Work order:
Retype exactly every line from the one that includes "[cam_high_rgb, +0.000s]" through the final line of the listing, both ends kept, and omit the pictures.

Information provided:
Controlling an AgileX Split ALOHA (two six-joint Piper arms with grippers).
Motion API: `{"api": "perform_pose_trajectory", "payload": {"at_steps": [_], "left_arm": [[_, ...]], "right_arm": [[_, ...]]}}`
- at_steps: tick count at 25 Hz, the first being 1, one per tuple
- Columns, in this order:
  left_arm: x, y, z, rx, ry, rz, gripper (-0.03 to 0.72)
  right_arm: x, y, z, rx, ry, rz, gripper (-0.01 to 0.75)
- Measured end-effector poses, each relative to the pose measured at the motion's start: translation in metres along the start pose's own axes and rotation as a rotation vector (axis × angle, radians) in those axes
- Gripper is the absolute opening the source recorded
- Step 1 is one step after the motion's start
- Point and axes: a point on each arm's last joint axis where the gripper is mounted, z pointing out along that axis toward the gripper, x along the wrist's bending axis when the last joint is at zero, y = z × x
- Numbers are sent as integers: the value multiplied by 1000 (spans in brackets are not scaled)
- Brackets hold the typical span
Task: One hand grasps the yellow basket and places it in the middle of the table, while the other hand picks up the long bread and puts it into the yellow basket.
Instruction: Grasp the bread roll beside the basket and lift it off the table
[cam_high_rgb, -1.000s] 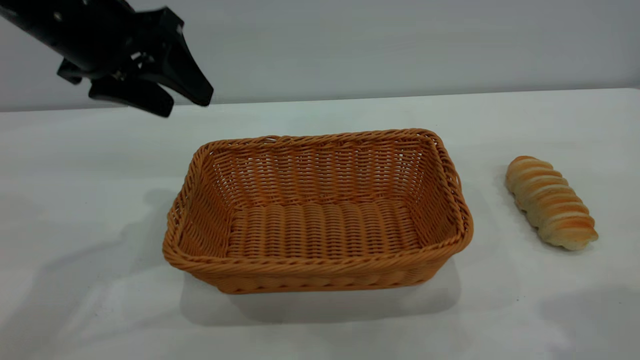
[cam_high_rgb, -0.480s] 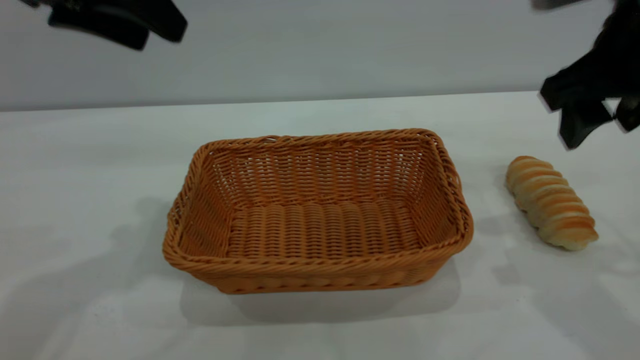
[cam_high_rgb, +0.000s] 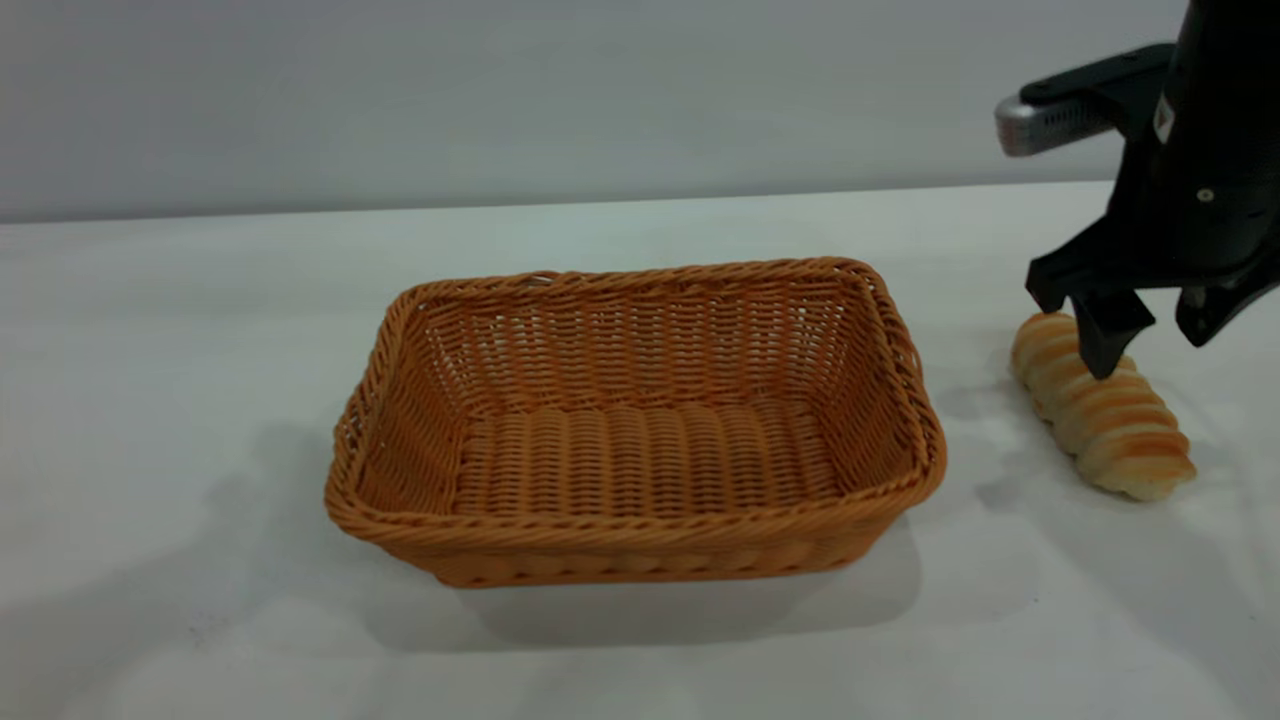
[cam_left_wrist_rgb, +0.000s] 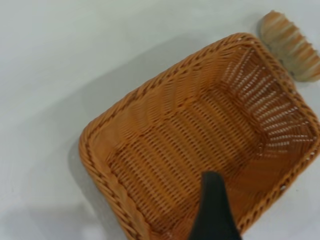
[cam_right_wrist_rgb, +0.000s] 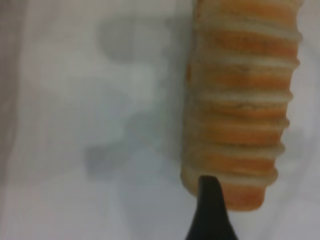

Exercise response:
[cam_high_rgb, +0.000s] 
[cam_left_wrist_rgb, +0.000s] 
[cam_right_wrist_rgb, +0.000s] 

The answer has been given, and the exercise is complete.